Detecting changes, such as demyelination, in normal appearing white matter (NAWM) caused by radiation therapy using quantitative MRI (qMRI).

Material & methods

The qMRI sequence SyMRI MaGiC (GE Healthcare) was added to the conventional clinical MR-protocol when scanning 10 high grade glioma patients. The axial scans had a FOV of 220 x 180 mm² and voxel size of 0.43 x 0.43 x 5 mm³. A total of 24 slices were collected with a total scan time of 5:55 min. Images reconstructed/calculated were T1- and T2- maps, proton density map and myelin concentration map, as well as synthetic T2-weighted images.

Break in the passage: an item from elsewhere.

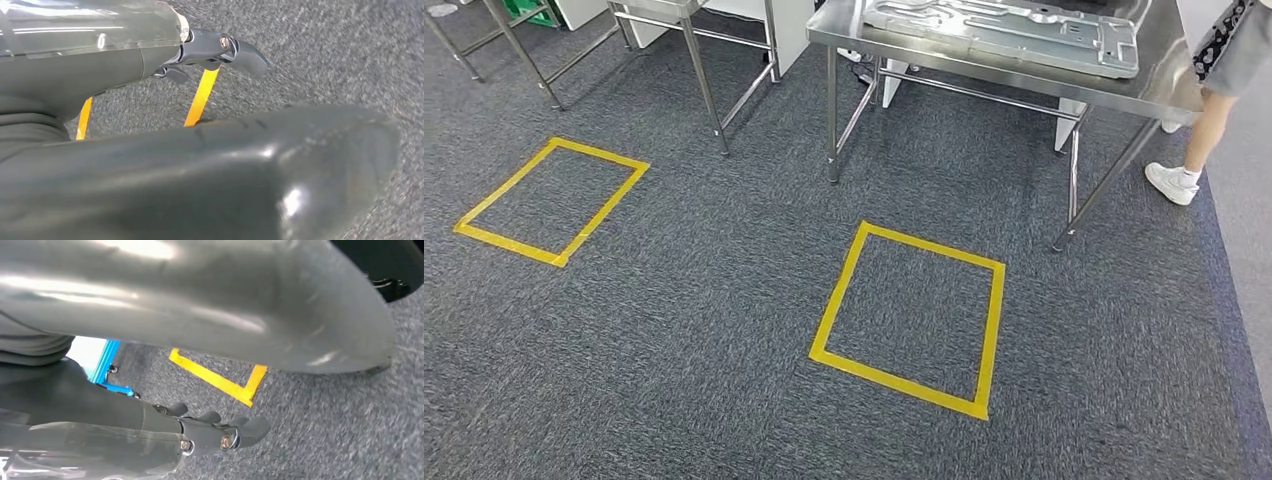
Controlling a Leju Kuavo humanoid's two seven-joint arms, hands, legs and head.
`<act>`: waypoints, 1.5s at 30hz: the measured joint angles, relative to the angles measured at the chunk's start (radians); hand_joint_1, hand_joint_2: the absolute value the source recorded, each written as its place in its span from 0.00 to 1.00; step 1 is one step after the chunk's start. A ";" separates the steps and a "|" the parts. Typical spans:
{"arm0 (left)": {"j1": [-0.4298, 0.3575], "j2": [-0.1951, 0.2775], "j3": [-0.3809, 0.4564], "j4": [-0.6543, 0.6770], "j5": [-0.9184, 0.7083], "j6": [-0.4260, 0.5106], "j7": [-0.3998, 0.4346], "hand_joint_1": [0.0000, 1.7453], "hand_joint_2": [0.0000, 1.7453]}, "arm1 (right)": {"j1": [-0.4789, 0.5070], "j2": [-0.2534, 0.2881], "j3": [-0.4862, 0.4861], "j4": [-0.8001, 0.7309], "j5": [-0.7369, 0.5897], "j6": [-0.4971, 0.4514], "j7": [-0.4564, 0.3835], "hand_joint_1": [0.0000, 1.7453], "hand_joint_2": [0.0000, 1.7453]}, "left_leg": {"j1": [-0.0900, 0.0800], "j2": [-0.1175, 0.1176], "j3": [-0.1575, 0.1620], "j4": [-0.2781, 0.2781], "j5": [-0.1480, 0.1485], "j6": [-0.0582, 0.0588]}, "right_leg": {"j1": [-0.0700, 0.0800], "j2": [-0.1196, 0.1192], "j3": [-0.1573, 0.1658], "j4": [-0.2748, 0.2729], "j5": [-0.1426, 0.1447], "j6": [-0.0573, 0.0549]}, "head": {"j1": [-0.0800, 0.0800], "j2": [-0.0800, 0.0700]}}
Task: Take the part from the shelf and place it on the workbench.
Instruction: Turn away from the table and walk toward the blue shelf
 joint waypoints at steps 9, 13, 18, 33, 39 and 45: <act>0.000 0.000 0.000 0.000 0.004 0.000 -0.007 0.00 0.00 | 0.009 0.001 0.000 0.000 0.000 0.001 -0.005 0.00 0.00 | -0.008 -0.108 -0.010 0.007 0.010 0.009 | 0.000 0.122 -0.047 0.067 0.010 -0.020 | 0.000 0.000; 0.001 0.001 0.000 0.000 0.005 0.001 -0.011 0.00 0.00 | 0.005 0.002 0.001 0.000 0.001 0.002 -0.009 0.00 0.00 | -0.004 -0.149 -0.024 0.008 0.016 -0.016 | 0.004 0.142 -0.015 -0.015 0.035 -0.032 | 0.000 0.000; 0.003 0.005 0.000 0.000 0.006 0.001 -0.012 0.00 0.00 | 0.007 0.006 0.002 0.000 0.001 0.002 -0.009 0.00 0.00 | -0.004 -0.058 -0.097 0.160 -0.077 -0.038 | -0.001 0.074 -0.009 -0.036 0.044 -0.057 | 0.000 0.000; 0.012 0.007 0.000 0.000 0.010 -0.002 -0.041 0.00 0.00 | 0.004 0.010 0.009 0.001 0.012 0.001 -0.010 0.00 0.00 | -0.001 -0.016 0.003 -0.011 0.012 0.007 | 0.001 0.048 -0.033 0.075 -0.050 -0.008 | 0.000 0.000; 0.010 0.007 0.000 0.000 0.010 -0.002 -0.042 0.00 0.00 | 0.008 0.010 0.009 0.001 0.013 0.001 -0.010 0.00 0.00 | -0.003 -0.044 -0.003 -0.009 0.015 0.010 | 0.000 0.070 -0.101 0.219 -0.112 -0.007 | 0.000 0.000; 0.008 0.004 0.000 0.000 0.011 -0.003 -0.045 0.00 0.00 | 0.007 0.007 0.017 0.001 0.014 0.000 -0.010 0.00 0.00 | 0.000 -0.154 -0.023 0.006 0.022 -0.018 | 0.004 0.169 -0.005 -0.014 0.028 -0.031 | 0.000 0.000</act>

Images were reconstructed using SyMRI (SyntheticMR AB). Relaxation rates R₁ and R₂ were calculated from the reconstructed T1 and T2-maps. Changes in NAWM were detected by comparing differences of mean values in ROIs from different time-points, compared with the pre-operative MRI. ROIs were placed in up to 14 anatomical regions. ROIs were not placed if tumour or oedema was/had been present at that location. An example of the T2-weighted images with ROI-placement and absorbed dose as an overlay is shown in Fig. 1. The quantitative maps of R₁, R₂, proton density and myelin concentration are also shown for one patient with four follow-up examinations. Association between changes were then analysed as a function of absorbed dose from radiation therapy and time after treatment.

Results

A significant decrease in myelin concentration (-2.2%) between pre-operative and 1^st follow-up images was observed, and also a corresponding increase in PD (1.5%). No significant changes in R₁ were observed although there was a significant change (0.3 s^-1) in R₂. Associations between dose and time are shown in Fig 2. With time and low dose, the PD-value and myelin concentration returned to baseline, while for high doses (>30 Gy) there was an increase with time. R₂ returned to baseline with time, but independent of dose level. A more pronounced change was seen for higher doses.

Discussion and conclusion

qMRI can be used succesfully in a clinical setting during longitudinal follow-up after therapy of glioma patients for detecting changes in tissue parameters such as R₂, PD and myelin concentration. It is important to note that the observed changes was a consequence of chemoradiotherapy; they were not observed in the post-operative images after surgery. After therapy a demyelination was observed and for low doses, but not for high doses, myelin concentration returned to baseline with time. The severity of the demyelination and remyelination depended on the accumulated amount of ionising radiation. Our analysis showed that the effects were not due to oedema, as R₂ did not decrease.

References

Warntjes, J.B., O. Dahlqvist, and P. Lundberg, Novel method for rapid, simultaneous T1, T2*, and proton density quantification. Magn Reson Med, 2007. 57(3): p. 528-37.

Warntjes, J.B., et al., Rapid magnetic resonance quantification on the brain: Optimization for clinical usage, in MAGNETIC RESONANCE IN MEDICINE. 2008, John Wiley & Sons, Ltd: United States. p. 320-329.